理解CUDA、Numba、Cupy等的扩展示例

Question

理解CUDA、Numba、Cupy等的扩展示例

pythongpunumbacupy

7

大部分Numba、CuPy等在线上的示例都是简单的数组加法，展示了从CPU单核/线程到GPU的加速效果。而命令文档大多缺乏好的实例。本篇文章旨在提供一个更全面的例子。

最初的代码可以在这里找到。它是经典细胞自动机的一个简单模型。最初它甚至没有使用numpy，只用纯python和pyglet模块进行可视化。

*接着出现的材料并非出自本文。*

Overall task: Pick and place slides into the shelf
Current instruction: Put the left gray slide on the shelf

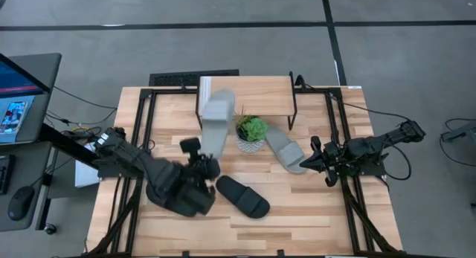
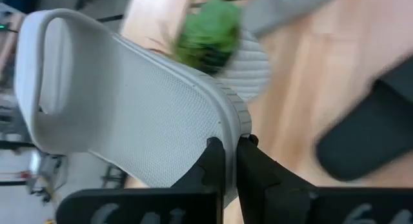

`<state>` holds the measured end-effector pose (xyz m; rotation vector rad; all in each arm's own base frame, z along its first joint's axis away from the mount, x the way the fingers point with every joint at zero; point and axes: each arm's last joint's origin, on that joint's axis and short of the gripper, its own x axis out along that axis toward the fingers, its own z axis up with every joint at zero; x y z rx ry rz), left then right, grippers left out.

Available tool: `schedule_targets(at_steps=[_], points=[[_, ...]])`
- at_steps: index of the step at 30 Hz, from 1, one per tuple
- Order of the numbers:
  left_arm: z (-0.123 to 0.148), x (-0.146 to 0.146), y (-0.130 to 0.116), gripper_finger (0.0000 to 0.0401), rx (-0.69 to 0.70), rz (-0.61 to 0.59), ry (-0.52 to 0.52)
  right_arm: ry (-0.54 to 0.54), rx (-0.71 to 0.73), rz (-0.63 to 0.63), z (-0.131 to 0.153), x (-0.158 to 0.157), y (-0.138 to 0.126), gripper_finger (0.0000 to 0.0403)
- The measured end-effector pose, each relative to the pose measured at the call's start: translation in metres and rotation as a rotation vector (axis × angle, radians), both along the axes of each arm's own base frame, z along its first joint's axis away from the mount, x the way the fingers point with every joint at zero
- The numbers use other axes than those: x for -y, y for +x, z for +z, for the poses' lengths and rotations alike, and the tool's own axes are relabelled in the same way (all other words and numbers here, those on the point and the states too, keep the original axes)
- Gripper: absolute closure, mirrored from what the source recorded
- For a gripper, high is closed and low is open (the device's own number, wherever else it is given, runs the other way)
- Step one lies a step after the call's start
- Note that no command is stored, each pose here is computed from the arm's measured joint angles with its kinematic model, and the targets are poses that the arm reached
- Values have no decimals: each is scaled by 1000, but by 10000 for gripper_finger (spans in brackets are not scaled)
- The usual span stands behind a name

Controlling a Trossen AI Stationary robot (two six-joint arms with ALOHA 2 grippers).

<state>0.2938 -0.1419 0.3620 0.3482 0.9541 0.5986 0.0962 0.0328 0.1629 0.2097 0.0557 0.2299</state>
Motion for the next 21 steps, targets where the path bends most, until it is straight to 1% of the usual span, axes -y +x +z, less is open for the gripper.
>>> schedule_targets(at_steps=[5,8,11,15,17,19,21], points=[[20,-41,-1,401,4,42,85,0,0,0,0,0,0,403],[33,-67,-6,401,8,81,151,0,0,0,0,0,0,403],[45,-95,-13,401,-5,128,189,0,0,0,0,0,0,403],[56,-129,-23,401,-50,180,215,0,0,0,0,0,0,403],[59,-144,-23,401,-65,199,215,0,0,0,0,0,0,403],[61,-157,-20,401,-76,191,199,0,0,0,0,0,0,403],[62,-169,-14,401,-73,157,171,0,0,0,0,0,0,403]])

我的目标是将这个代码扩展到一个特定问题（将非常大），但首先我认为最好为GPU使用进行优化。

game_of_life.py 如下：

import random as rnd
import pyglet
#import numpy as np
#from numba import vectorize, cuda, jit

class GameOfLife: 
 
    def __init__(self, window_width, window_height, cell_size, percent_fill):
        self.grid_width = int(window_width / cell_size) # cell_size 
        self.grid_height = int(window_height / cell_size) # 
        self.cell_size = cell_size
        self.percent_fill = percent_fill
        self.cells = []
        self.generate_cells()
  
    def generate_cells(self):
        for row in range(0, self.grid_height): 
            self.cells.append([])
            for col in range(0, self.grid_width):
                if rnd.random() < self.percent_fill:
                    self.cells[row].append(1)
                else:
                    self.cells[row].append(0)
                
    def run_rules(self): 
        temp = []
        for row in range(0, self.grid_height):
            temp.append([])
            for col in range(0, self.grid_width):
                cell_sum = sum([self.get_cell_value(row - 1, col),
                                self.get_cell_value(row - 1, col - 1),
                                self.get_cell_value(row,     col - 1),
                                self.get_cell_value(row + 1, col - 1),
                                self.get_cell_value(row + 1, col),
                                self.get_cell_value(row + 1, col + 1),
                                self.get_cell_value(row,     col + 1),
                                self.get_cell_value(row - 1, col + 1)])
                
                if self.cells[row][col] == 0 and cell_sum == 3:
                    temp[row].append(1)
                elif self.cells[row][col] == 1 and (cell_sum == 3 or cell_sum == 2):
                    temp[row].append(1)
                else:                 
                    temp[row].append(0)
        
        self.cells = temp

    def get_cell_value(self, row, col): 
        if row >= 0 and row < self.grid_height and col >= 0 and col < self.grid_width:
           return self.cells[row][col]
        return 0

    def draw(self): 
        for row in range(0, self.grid_height):
            for col in range(0, self.grid_width):
                if self.cells[row][col] == 1:
                    #(0, 0) (0, 20) (20, 0) (20, 20)
                    square_coords = (row * self.cell_size,                  col * self.cell_size,
                                     row * self.cell_size,                  col * self.cell_size + self.cell_size,
                                     row * self.cell_size + self.cell_size, col * self.cell_size,
                                     row * self.cell_size + self.cell_size, col * self.cell_size + self.cell_size)
                    pyglet.graphics.draw_indexed(4, pyglet.gl.GL_TRIANGLES,
                                         [0, 1, 2, 1, 2, 3],
                                         ('v2i', square_coords))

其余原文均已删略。